▶ [Exercise aim] When the line containing "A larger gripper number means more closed" is reached, begin reproducing lines exactly and continue through the last line of the records below.

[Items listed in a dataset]
○ ○ ○ ○ ○
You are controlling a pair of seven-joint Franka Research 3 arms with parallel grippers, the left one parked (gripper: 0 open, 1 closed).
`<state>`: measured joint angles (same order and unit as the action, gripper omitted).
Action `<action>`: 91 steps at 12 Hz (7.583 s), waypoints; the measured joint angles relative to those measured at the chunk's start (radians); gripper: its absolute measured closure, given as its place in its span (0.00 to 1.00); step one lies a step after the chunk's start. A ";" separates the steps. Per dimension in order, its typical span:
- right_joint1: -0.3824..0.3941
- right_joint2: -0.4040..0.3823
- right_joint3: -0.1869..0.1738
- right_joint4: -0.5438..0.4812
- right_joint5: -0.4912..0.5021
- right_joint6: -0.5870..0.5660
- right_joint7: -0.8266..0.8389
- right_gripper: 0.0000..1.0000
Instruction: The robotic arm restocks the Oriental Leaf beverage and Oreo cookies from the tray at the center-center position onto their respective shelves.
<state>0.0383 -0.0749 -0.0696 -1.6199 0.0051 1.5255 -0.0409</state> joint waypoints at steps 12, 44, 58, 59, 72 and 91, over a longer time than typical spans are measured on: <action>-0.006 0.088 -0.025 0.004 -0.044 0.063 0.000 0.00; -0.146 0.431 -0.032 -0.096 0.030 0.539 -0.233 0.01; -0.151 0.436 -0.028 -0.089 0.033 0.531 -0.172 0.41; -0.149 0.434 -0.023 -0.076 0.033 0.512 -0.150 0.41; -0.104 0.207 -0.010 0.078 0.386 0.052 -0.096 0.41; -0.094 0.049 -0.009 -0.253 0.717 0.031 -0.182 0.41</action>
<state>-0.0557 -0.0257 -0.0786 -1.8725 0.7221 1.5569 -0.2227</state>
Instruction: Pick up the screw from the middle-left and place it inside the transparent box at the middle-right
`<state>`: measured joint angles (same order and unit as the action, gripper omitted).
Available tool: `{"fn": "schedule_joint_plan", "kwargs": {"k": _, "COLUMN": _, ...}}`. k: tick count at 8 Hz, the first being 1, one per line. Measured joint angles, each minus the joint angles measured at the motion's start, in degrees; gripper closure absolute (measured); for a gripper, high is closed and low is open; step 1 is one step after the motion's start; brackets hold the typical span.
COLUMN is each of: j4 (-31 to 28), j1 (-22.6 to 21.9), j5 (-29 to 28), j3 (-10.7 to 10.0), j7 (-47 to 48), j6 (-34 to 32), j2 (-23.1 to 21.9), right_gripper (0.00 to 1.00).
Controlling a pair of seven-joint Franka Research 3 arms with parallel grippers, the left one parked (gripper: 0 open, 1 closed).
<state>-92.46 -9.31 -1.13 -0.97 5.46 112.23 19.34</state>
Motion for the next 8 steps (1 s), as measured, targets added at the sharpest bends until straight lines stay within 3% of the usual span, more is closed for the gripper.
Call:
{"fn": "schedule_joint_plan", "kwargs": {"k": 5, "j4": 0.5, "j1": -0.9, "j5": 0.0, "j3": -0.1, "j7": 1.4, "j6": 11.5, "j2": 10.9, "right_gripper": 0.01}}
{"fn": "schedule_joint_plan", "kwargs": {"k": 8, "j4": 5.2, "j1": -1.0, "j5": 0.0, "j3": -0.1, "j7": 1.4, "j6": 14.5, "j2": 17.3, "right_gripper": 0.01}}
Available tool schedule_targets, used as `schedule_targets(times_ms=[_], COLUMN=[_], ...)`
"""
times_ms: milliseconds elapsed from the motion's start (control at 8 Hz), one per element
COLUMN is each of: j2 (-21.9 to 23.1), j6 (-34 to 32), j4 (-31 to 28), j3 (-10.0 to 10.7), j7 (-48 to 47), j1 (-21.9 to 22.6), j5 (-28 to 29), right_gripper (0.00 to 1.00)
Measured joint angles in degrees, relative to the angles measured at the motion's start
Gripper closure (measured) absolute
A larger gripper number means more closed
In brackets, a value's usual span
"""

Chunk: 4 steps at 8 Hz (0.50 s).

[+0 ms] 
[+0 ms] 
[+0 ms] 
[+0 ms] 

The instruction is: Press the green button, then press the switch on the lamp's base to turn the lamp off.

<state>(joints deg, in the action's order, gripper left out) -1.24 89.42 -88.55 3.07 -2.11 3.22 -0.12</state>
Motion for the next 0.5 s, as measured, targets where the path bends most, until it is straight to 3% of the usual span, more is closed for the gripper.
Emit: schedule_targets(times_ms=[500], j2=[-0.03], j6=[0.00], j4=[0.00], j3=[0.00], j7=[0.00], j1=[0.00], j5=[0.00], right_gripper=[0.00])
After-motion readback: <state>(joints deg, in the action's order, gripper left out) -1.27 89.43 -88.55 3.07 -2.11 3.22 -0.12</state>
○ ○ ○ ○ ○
▶ [Exercise answer]
A larger gripper number means more closed
In brackets, a value's usual span
"""

Chunk: 4 steps at 8 Hz (0.50 s).

[+0 ms] 
[+0 ms] 
[+0 ms] 
[+0 ms] 

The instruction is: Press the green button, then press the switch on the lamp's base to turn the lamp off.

<state>(joints deg, in the action's order, gripper left out) -1.24 89.42 -88.55 3.07 -2.11 3.22 -0.12</state>
Motion for the next 0.5 s, as measured, targets where the path bends most, until it is straight to 3% of the usual span, more is closed for the gripper.
Emit: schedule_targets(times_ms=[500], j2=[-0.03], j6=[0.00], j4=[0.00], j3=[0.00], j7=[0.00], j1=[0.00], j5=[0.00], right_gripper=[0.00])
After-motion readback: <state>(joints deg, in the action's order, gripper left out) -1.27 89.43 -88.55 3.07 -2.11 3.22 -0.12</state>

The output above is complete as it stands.